What will happen to the junk in future?
Most of these objects and particles will ultimately fall to earth. Because of earth’s gravitational pull the orbits of these particles are gradually decreasing. Depending on their distance from earth the period of the orbital decay, the gradual decrease in the orbits, varies from few years to several centuries. It takes few years for the debris left below 600 km to fall back while the objects left above 1000 kms will circle earth for centuries. NASA estimates that everyday at least one catalogued piece of the debris falls on earth. Most of these particles can’t withstand the heat generated during the re-entry and has so far not caused any serious damage.

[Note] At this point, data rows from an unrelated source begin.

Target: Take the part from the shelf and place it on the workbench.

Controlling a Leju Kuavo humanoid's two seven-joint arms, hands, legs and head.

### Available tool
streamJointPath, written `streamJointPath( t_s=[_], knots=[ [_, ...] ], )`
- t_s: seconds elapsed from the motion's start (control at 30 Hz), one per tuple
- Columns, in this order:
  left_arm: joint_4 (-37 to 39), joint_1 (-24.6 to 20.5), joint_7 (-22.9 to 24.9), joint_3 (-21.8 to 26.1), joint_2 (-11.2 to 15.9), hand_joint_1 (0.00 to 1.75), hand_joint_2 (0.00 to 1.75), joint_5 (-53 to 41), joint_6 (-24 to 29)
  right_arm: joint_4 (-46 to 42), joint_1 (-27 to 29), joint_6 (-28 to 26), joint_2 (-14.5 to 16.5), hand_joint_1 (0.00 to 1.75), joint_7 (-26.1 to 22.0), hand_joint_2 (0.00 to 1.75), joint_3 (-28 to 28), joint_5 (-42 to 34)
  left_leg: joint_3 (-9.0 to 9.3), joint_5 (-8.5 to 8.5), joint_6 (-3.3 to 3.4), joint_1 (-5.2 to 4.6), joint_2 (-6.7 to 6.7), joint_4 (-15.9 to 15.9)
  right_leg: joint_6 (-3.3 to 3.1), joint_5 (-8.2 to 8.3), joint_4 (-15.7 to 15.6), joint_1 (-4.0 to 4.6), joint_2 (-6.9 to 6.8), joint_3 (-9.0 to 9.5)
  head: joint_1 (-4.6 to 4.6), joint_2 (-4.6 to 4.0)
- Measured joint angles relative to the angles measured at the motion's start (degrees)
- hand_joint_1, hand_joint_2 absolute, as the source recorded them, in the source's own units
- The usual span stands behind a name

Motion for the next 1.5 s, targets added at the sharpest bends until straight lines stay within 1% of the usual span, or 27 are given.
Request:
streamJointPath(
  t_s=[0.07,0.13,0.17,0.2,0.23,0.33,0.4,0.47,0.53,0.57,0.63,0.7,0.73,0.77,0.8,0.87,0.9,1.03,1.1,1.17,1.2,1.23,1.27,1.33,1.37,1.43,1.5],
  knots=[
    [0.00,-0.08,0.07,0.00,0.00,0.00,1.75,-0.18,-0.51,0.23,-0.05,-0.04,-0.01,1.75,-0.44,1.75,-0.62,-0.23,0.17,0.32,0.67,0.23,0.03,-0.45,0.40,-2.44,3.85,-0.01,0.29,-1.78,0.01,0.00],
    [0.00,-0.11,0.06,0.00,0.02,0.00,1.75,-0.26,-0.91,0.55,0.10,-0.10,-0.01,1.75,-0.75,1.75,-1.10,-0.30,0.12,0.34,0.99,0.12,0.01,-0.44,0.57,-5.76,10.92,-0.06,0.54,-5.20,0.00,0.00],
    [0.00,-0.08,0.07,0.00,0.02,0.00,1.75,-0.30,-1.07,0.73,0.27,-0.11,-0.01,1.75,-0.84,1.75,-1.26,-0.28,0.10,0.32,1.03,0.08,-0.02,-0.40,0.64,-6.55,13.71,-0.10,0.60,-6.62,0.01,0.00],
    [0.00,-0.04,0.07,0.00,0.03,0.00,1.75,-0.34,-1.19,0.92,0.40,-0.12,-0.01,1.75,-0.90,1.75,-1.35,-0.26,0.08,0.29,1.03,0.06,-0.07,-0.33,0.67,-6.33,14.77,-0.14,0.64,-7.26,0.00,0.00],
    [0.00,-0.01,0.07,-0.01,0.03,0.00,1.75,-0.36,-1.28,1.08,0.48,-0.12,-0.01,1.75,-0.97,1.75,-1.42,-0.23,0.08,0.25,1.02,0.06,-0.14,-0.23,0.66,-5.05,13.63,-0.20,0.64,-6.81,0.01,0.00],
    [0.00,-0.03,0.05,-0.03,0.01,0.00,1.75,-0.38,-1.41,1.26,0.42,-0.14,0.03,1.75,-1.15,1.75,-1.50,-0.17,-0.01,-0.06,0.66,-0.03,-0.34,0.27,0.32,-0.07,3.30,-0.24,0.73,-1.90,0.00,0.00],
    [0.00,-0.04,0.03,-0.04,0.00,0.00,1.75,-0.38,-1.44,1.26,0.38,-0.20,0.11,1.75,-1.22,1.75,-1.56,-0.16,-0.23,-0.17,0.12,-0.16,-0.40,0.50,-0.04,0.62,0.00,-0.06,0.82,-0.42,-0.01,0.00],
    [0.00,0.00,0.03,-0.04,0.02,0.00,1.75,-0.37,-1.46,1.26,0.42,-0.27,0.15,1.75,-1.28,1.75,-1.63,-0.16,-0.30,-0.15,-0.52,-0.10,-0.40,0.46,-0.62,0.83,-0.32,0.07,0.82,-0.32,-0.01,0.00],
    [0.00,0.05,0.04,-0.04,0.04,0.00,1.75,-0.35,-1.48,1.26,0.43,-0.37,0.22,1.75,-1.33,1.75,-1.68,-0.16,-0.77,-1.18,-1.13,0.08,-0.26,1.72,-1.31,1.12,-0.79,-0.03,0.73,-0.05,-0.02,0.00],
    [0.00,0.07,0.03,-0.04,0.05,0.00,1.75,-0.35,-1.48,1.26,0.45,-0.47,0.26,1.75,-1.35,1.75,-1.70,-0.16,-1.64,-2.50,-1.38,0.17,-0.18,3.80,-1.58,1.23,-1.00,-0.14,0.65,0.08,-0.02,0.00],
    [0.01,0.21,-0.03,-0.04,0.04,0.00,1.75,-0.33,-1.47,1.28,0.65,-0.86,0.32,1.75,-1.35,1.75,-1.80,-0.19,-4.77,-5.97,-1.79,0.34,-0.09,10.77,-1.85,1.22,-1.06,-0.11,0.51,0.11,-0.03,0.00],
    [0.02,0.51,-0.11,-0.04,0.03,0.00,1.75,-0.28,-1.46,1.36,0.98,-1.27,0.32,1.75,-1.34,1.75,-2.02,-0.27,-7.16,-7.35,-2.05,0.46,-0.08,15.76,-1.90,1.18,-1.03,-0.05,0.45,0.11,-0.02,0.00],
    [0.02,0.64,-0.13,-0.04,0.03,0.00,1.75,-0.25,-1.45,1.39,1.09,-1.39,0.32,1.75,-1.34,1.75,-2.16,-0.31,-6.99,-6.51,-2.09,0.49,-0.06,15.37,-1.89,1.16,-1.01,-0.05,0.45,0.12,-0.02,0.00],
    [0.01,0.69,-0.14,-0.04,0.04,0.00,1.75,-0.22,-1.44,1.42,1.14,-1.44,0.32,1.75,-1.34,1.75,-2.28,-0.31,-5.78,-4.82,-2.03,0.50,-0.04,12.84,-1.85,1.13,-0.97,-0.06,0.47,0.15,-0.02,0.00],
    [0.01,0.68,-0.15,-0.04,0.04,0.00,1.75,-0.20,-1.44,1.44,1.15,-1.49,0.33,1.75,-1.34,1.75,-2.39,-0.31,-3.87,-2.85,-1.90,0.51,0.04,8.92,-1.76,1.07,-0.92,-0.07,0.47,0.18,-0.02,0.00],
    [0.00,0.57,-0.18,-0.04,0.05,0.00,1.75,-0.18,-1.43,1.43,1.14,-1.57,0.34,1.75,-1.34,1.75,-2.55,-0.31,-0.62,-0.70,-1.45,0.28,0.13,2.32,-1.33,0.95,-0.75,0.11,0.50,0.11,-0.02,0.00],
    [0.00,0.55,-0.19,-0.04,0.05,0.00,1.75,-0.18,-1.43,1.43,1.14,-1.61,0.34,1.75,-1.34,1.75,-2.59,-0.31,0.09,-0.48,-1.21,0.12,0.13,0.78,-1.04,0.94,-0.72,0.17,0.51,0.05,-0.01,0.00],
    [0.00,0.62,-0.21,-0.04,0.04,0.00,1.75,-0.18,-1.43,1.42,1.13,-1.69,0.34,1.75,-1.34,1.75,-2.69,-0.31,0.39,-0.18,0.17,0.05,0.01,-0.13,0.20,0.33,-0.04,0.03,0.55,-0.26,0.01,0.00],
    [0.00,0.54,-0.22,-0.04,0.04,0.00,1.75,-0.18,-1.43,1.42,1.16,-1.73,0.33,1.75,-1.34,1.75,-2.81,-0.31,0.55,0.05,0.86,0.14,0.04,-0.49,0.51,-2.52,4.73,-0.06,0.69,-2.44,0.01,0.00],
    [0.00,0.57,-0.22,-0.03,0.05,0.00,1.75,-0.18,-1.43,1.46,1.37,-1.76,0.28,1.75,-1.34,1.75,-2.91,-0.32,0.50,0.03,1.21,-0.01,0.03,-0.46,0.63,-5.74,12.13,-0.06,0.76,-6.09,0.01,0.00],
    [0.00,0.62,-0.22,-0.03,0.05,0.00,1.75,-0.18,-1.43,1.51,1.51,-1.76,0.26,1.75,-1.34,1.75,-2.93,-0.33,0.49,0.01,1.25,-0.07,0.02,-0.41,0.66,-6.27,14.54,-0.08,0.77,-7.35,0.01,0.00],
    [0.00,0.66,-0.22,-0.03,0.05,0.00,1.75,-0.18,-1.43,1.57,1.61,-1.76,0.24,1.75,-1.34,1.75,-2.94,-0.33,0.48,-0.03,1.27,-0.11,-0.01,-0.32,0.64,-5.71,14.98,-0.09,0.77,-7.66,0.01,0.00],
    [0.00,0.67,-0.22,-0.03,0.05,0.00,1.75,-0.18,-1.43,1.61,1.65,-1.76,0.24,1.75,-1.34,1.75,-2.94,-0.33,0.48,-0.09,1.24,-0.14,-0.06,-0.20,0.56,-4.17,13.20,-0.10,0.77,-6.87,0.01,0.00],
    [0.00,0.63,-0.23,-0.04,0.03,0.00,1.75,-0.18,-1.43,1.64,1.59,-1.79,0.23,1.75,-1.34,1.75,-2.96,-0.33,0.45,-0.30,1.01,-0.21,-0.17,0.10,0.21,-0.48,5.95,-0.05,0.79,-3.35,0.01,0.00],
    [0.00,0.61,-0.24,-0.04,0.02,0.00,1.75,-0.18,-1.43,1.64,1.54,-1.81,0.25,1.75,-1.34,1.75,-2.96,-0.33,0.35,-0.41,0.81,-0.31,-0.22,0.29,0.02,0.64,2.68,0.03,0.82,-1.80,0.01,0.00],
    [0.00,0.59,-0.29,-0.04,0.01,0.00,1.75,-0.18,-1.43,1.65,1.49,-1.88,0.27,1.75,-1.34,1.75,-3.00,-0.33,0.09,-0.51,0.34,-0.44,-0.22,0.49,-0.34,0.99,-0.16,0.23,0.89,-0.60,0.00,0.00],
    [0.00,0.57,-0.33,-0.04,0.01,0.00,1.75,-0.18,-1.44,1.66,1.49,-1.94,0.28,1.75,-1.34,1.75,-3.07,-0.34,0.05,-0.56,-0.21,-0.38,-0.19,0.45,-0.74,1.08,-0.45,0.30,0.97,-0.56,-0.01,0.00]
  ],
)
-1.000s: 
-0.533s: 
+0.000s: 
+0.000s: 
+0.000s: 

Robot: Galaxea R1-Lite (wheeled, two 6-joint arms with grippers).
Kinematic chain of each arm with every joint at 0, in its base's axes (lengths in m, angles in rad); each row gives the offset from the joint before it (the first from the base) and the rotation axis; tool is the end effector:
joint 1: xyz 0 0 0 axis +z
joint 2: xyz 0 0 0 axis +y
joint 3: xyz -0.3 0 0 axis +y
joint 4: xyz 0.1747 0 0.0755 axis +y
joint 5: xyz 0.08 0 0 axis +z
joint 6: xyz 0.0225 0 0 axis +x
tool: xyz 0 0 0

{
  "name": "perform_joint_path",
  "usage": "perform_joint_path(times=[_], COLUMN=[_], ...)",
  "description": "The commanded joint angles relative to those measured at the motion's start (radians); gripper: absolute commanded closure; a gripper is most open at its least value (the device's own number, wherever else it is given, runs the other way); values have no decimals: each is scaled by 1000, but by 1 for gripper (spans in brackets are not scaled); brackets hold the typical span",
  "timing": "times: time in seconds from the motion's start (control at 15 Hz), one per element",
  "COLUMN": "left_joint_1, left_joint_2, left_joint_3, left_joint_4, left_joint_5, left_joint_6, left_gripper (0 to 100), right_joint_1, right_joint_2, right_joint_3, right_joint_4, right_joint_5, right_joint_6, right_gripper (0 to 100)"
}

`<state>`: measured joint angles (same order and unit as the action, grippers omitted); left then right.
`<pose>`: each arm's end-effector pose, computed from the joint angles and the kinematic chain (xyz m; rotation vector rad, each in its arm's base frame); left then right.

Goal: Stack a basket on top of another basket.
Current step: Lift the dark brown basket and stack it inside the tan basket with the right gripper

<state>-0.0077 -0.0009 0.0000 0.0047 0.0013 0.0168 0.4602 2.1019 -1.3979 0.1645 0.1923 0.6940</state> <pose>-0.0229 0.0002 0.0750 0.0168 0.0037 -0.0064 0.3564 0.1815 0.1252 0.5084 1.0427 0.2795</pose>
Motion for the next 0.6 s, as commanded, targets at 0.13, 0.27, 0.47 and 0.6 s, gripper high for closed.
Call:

What happens to dead satellites?
Ideally after their operational life old satellites are pushed to graveyard orbits. In many cases the maneuver of old satellites is difficult and they have to be left at the original orbits causing threat for the newer ones. In 2007 China destroyed a weather satellite by a ballistic missile and increased the debris. The Americans in 2008 and destroyed their spy satellite shortly before entering earth’s atmosphere. These incidents along with the 2009 collision of the American and Russian satellites have contributed in the increase of the debris. The cleaning up is difficult and will be expensive and hence the only thing that the global community could do is not to stop the increase in unnecessary waste in the orbits which are considered as useful natural resources.